What is needed: For the listing underneath, give the count of lines containing the string "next" and nothing further.

Exercise input:
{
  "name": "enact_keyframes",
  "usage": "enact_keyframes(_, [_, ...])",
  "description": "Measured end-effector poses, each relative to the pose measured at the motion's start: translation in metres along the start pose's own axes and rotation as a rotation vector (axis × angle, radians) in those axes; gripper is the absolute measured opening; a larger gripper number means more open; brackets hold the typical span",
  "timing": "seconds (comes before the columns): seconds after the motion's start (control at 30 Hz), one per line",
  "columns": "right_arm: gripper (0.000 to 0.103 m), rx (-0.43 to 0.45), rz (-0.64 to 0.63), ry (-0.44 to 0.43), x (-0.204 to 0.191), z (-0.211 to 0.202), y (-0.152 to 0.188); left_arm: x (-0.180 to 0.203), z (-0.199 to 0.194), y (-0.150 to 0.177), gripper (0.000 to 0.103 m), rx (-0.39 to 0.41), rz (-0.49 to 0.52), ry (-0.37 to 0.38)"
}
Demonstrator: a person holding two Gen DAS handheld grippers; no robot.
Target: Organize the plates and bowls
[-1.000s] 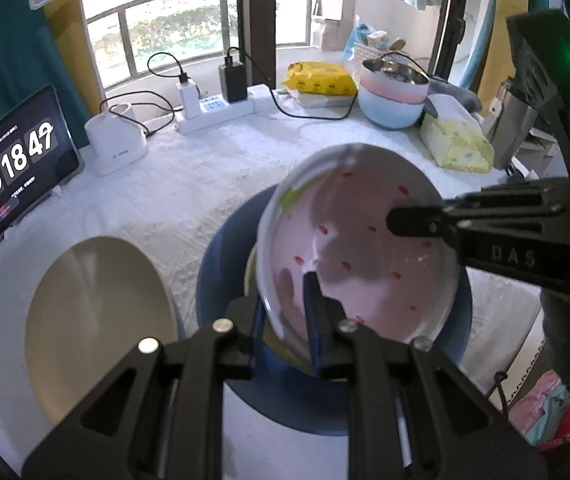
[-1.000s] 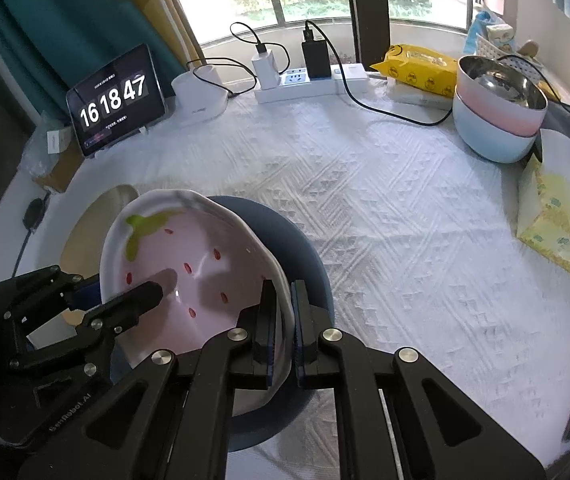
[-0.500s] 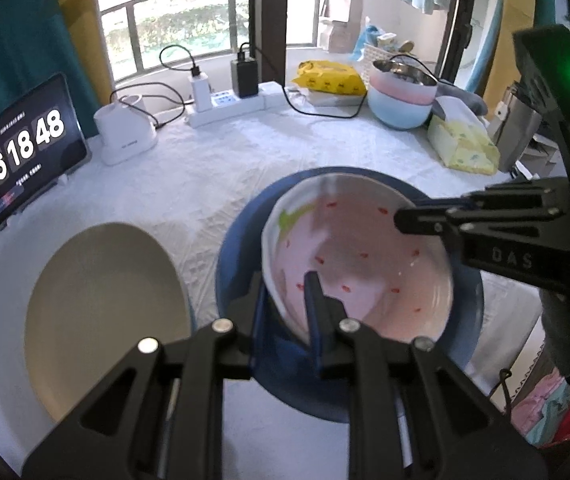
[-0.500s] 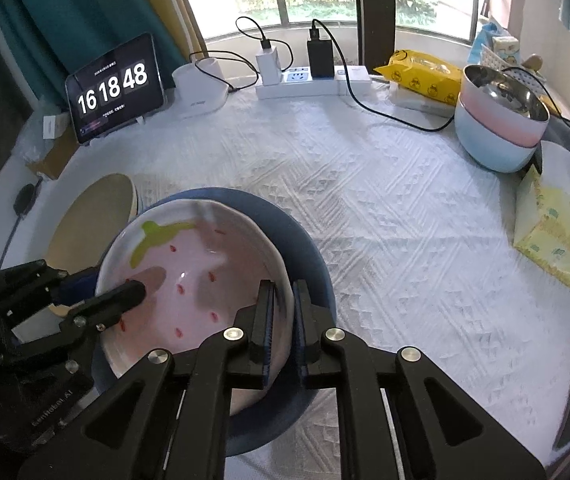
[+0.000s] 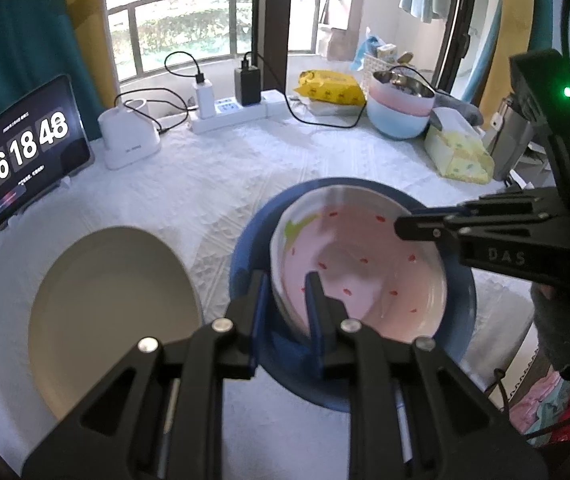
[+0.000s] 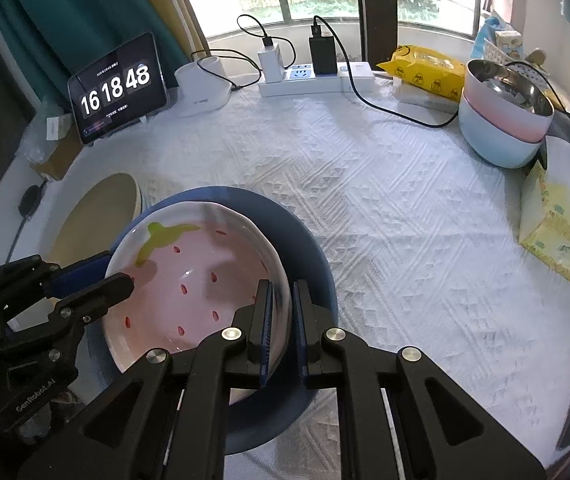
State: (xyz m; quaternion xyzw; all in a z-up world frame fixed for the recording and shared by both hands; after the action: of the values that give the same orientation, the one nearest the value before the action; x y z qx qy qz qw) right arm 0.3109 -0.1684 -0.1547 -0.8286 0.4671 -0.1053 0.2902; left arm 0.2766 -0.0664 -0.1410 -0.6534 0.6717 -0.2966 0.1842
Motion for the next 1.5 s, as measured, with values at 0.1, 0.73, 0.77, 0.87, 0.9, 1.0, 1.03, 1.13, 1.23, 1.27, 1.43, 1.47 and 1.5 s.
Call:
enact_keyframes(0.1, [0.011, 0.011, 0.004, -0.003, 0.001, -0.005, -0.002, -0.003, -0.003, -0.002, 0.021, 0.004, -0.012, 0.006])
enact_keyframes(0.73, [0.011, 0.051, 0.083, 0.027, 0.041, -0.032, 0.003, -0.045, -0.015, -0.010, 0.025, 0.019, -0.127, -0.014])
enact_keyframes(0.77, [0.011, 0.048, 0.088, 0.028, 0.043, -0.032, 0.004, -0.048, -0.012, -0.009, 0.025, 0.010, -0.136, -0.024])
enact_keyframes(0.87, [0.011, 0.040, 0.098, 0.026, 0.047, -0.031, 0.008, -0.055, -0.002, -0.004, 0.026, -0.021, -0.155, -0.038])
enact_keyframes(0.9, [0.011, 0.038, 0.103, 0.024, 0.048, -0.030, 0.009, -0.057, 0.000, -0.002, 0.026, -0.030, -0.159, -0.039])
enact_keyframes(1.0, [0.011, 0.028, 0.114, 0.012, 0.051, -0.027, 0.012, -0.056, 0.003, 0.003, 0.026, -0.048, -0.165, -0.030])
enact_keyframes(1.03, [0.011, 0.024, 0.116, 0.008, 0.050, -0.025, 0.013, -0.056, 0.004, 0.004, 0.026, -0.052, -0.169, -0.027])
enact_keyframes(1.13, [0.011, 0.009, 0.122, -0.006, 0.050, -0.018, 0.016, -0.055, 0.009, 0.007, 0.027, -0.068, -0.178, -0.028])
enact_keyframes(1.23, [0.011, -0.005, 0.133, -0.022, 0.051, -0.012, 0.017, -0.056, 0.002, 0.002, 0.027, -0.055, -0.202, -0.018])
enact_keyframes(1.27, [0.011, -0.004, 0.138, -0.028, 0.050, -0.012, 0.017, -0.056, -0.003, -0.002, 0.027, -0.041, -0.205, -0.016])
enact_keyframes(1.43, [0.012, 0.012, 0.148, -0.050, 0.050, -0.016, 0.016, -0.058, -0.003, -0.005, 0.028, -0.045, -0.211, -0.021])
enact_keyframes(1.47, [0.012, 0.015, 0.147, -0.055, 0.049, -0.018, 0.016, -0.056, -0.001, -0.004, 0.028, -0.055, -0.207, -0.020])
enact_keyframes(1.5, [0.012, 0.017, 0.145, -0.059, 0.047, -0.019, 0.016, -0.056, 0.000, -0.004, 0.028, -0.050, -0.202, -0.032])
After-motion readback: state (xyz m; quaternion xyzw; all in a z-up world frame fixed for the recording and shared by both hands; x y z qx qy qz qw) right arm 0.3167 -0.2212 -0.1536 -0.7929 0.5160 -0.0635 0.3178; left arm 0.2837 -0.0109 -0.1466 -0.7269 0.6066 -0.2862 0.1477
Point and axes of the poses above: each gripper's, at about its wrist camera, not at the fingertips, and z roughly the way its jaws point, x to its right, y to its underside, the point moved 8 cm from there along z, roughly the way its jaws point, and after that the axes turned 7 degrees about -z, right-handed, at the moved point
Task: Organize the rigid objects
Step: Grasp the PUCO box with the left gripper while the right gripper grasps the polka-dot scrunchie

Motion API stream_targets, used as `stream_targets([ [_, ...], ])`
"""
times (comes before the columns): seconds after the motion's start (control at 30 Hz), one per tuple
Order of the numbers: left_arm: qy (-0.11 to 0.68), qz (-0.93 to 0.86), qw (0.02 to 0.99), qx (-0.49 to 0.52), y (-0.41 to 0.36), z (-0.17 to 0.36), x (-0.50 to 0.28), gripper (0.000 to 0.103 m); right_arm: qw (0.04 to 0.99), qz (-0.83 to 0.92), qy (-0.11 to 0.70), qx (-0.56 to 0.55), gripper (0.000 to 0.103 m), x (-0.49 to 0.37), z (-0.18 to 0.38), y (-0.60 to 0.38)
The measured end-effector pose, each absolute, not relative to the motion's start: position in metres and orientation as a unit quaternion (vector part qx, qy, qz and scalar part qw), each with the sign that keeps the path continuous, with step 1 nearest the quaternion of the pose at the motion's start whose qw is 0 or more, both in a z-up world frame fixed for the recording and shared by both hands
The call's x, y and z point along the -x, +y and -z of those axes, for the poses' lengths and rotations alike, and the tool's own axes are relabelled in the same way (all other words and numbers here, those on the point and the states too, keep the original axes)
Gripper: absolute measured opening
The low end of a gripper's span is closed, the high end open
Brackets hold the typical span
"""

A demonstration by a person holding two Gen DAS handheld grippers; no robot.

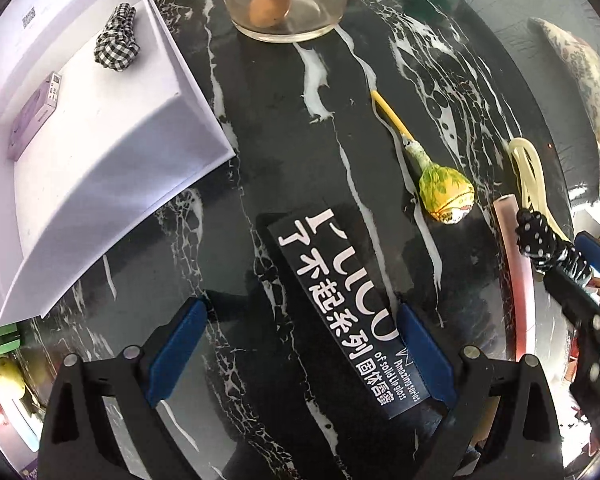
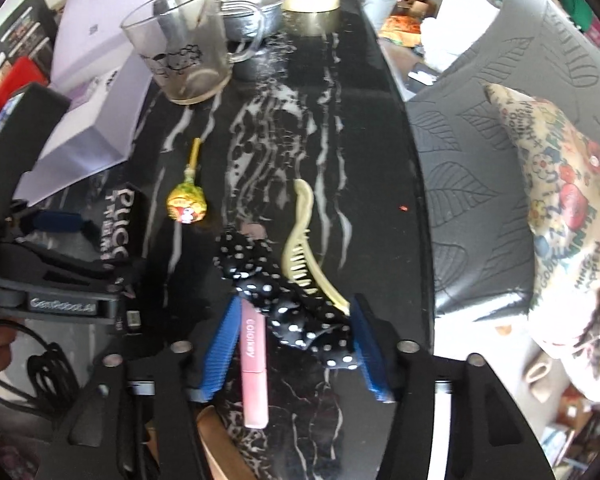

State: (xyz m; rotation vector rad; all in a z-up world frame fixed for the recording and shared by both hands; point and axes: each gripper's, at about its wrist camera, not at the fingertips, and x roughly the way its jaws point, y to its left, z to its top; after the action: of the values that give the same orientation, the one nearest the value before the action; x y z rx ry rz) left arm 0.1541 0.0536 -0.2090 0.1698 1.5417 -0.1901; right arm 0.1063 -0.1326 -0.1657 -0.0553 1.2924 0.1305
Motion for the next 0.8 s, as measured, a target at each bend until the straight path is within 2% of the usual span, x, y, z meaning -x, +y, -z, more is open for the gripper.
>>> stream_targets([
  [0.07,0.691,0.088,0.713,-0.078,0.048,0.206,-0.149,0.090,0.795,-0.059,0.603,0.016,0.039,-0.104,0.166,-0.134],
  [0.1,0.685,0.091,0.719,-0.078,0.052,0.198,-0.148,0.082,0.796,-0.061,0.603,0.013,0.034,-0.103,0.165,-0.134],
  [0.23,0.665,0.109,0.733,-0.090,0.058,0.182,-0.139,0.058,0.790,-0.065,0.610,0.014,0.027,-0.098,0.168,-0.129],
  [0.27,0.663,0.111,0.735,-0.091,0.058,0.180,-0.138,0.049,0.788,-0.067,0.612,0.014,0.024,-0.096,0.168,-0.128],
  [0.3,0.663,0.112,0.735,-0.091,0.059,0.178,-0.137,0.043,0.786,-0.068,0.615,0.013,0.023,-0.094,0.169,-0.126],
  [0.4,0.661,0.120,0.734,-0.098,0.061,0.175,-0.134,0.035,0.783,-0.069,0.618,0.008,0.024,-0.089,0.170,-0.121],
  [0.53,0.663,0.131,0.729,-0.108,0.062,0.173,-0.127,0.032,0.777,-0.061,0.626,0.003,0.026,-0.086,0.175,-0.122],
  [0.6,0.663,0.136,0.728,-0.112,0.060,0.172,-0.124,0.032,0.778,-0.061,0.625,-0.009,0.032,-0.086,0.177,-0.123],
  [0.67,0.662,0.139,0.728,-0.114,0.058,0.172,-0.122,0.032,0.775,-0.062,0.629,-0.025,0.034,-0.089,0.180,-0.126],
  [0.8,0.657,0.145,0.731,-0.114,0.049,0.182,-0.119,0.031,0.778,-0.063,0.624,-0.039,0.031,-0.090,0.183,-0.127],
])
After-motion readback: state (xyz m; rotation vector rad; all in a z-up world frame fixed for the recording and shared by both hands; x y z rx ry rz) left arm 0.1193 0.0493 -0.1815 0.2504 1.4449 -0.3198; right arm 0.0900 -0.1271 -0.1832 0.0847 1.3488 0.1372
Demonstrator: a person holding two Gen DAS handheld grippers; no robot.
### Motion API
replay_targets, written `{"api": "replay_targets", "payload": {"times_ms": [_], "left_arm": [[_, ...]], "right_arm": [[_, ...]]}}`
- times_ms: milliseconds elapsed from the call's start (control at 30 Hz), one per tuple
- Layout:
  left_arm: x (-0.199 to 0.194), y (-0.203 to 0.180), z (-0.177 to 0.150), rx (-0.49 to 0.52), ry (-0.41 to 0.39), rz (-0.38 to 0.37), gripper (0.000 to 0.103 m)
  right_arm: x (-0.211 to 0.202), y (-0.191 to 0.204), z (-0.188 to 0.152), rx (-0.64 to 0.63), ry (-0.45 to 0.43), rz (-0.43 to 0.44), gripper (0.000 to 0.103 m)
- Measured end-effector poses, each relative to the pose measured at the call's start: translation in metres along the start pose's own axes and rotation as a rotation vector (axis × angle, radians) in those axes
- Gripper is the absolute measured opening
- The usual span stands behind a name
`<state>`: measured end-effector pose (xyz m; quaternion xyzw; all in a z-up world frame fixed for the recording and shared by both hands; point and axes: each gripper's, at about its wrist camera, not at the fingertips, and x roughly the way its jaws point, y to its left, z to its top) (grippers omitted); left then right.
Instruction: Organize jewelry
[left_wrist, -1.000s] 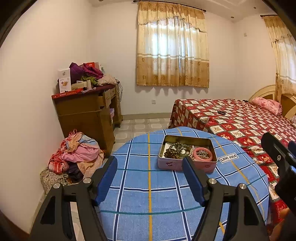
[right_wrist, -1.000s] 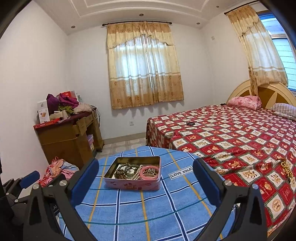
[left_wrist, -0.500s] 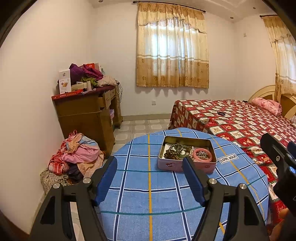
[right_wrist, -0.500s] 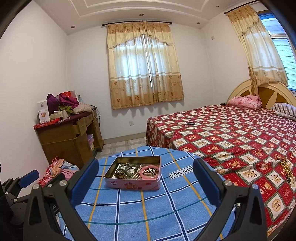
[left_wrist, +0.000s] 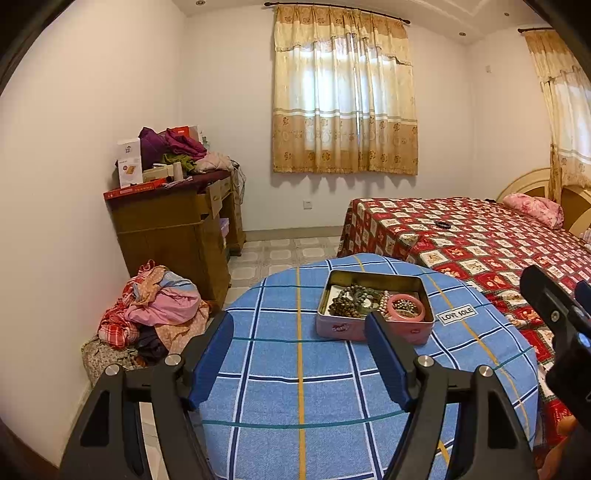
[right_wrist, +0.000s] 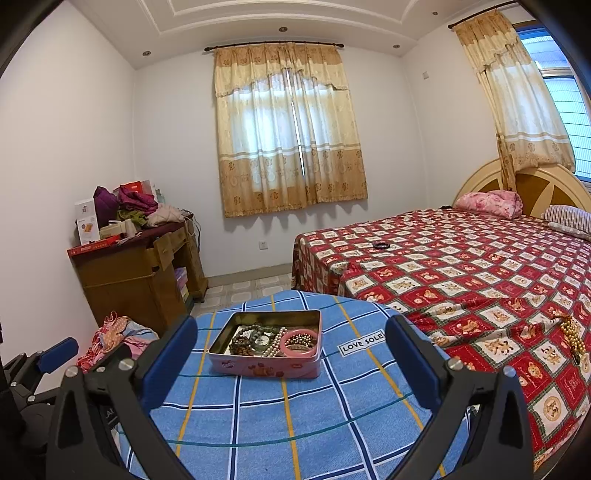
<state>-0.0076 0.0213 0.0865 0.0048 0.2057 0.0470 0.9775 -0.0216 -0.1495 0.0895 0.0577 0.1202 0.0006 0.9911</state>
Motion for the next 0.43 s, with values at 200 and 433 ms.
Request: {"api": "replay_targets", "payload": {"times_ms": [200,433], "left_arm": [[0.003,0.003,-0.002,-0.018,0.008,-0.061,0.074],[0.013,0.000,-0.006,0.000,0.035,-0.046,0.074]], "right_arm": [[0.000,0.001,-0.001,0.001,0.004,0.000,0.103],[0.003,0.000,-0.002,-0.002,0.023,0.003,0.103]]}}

Result of the exercise: 3